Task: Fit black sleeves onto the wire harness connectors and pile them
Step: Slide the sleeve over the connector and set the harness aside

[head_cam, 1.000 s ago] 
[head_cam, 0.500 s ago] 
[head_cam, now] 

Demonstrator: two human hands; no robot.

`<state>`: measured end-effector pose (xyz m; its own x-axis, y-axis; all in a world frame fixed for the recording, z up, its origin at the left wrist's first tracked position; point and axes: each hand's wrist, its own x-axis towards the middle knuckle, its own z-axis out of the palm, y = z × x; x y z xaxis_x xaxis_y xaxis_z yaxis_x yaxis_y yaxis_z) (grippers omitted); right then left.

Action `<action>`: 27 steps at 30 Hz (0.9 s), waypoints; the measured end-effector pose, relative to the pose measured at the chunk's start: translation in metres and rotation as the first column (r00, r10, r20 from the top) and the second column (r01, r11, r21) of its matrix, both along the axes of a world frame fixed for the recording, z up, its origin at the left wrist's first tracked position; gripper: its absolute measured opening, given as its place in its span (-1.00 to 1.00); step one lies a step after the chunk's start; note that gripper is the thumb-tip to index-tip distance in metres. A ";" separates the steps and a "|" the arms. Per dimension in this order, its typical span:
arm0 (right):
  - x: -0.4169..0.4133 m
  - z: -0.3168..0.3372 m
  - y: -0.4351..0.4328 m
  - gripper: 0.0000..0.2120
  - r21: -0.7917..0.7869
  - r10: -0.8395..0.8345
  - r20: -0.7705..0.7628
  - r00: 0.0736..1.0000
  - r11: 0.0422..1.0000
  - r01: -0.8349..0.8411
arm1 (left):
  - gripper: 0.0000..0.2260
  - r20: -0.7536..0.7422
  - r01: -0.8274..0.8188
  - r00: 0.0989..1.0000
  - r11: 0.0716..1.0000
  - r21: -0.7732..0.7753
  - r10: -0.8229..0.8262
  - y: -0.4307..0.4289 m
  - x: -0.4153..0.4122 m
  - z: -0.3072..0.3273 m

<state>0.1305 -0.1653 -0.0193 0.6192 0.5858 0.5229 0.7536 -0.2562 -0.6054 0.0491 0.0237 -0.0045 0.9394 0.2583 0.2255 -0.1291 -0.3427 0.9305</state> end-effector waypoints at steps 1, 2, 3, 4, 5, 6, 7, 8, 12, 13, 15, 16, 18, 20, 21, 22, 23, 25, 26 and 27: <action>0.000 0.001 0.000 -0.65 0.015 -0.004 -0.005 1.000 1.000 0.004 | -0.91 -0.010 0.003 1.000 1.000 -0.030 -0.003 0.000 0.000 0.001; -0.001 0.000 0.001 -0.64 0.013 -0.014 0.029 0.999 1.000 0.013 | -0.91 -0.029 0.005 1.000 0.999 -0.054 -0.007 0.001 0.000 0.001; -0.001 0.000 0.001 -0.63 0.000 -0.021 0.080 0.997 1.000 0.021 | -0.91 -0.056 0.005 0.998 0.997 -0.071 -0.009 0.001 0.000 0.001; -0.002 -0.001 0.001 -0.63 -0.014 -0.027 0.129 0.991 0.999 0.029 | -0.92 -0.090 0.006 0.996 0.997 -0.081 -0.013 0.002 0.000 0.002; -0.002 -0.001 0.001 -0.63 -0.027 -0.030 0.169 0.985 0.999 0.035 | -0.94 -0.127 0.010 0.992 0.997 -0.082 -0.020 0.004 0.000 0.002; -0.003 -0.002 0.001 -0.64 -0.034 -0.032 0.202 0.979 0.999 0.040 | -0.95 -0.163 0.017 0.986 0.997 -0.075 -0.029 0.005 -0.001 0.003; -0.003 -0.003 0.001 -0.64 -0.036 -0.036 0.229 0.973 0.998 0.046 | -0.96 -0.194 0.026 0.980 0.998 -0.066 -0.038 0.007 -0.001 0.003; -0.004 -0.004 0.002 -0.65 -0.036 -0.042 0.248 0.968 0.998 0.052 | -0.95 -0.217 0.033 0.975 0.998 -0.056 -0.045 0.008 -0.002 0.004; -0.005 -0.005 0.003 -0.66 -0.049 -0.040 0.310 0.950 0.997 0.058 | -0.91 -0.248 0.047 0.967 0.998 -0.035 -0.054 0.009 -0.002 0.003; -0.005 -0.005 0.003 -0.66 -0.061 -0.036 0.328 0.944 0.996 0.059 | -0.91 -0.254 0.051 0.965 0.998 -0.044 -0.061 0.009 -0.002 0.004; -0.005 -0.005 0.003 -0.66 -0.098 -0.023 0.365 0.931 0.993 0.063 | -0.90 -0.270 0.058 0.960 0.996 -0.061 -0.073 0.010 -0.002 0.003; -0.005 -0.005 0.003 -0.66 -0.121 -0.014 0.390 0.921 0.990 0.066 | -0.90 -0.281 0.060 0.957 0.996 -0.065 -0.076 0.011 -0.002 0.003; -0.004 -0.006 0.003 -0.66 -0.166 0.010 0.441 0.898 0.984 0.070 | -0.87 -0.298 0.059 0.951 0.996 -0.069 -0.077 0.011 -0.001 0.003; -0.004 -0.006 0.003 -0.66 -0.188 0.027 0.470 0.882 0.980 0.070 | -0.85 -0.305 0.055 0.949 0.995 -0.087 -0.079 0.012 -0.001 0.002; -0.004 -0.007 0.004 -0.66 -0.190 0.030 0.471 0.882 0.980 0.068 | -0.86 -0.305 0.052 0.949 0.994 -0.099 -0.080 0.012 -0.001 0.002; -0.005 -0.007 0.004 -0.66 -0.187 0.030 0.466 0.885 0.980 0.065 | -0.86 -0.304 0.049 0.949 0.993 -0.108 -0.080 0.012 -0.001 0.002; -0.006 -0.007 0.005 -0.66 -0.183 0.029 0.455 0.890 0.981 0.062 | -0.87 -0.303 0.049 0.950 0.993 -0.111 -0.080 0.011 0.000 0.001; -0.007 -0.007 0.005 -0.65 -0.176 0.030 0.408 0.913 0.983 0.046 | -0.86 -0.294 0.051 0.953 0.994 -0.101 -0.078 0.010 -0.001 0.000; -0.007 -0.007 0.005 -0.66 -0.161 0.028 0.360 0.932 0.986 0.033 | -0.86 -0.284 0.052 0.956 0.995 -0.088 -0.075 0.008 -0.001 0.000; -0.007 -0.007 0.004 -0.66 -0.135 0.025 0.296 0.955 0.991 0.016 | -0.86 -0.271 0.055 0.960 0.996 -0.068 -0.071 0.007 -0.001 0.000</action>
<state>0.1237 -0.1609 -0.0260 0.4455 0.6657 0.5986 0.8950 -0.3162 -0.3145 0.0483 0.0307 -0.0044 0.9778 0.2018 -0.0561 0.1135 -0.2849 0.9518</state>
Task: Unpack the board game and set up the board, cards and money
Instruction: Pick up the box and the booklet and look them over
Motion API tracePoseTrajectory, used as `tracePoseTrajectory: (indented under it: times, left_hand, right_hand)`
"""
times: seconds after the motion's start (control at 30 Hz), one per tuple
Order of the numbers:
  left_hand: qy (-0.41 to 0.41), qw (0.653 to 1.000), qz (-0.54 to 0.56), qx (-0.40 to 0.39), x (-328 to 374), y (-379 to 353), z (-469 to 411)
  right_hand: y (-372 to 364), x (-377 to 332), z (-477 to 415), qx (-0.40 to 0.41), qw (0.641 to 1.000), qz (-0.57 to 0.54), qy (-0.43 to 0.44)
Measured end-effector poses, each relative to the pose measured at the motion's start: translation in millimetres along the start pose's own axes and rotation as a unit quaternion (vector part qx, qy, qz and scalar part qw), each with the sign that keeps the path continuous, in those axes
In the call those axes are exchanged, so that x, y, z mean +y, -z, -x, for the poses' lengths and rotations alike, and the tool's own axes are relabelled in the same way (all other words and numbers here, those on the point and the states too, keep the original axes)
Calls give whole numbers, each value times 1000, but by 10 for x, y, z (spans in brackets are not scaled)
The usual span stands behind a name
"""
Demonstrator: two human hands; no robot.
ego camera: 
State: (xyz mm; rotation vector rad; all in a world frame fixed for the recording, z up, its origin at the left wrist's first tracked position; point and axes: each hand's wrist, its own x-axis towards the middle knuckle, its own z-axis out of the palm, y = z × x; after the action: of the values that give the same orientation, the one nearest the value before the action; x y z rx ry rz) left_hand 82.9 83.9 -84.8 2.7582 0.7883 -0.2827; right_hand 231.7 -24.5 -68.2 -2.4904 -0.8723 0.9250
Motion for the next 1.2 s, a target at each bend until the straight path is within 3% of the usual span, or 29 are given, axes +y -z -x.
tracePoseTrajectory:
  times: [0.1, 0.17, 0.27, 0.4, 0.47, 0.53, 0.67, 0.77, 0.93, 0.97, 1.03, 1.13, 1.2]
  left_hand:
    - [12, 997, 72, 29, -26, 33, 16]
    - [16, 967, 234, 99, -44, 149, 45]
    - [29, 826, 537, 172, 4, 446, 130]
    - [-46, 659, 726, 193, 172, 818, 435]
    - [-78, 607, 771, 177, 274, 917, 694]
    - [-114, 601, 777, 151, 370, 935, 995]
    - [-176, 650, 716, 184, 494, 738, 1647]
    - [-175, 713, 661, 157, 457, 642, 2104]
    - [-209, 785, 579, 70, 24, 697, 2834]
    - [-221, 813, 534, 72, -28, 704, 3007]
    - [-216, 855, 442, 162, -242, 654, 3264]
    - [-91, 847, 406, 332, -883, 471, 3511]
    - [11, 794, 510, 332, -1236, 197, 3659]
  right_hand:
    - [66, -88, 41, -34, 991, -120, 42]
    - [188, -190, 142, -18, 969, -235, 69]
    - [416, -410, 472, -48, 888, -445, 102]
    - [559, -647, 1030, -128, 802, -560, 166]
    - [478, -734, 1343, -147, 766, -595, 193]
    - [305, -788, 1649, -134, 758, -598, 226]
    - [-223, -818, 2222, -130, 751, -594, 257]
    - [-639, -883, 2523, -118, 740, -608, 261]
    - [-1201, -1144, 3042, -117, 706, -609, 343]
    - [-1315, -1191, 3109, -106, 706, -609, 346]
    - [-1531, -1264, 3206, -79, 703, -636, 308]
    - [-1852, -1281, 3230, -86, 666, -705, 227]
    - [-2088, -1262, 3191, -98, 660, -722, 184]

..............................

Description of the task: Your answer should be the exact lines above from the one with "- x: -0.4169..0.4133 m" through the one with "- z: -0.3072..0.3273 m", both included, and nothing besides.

Answer box:
  - x: -0.4169..0.4133 m
  - z: -0.3168..0.3372 m
  - y: -0.4351..0.4328 m
  - gripper: 0.0000..0.2120
  - r21: -0.7917..0.7869
  - r10: -0.8395..0.8345
  - r20: -0.7705..0.7628
  - r00: 0.0736..1.0000
  - r11: 0.0422..1.0000
  - r01: -0.8349..0.8411
arm1 (left):
  - gripper: 0.0000..0.2260
  - r20: -0.7536..0.7422
  - r01: -0.8274..0.8188
  - r00: 0.0989..1.0000
  - r11: 0.0716..1.0000
  - r21: -0.7732..0.7753
  - r10: -0.8229..0.8262
  - y: -0.4307..0.4289 m
  - x: -0.4153..0.4122 m
  - z: -0.3072..0.3273 m

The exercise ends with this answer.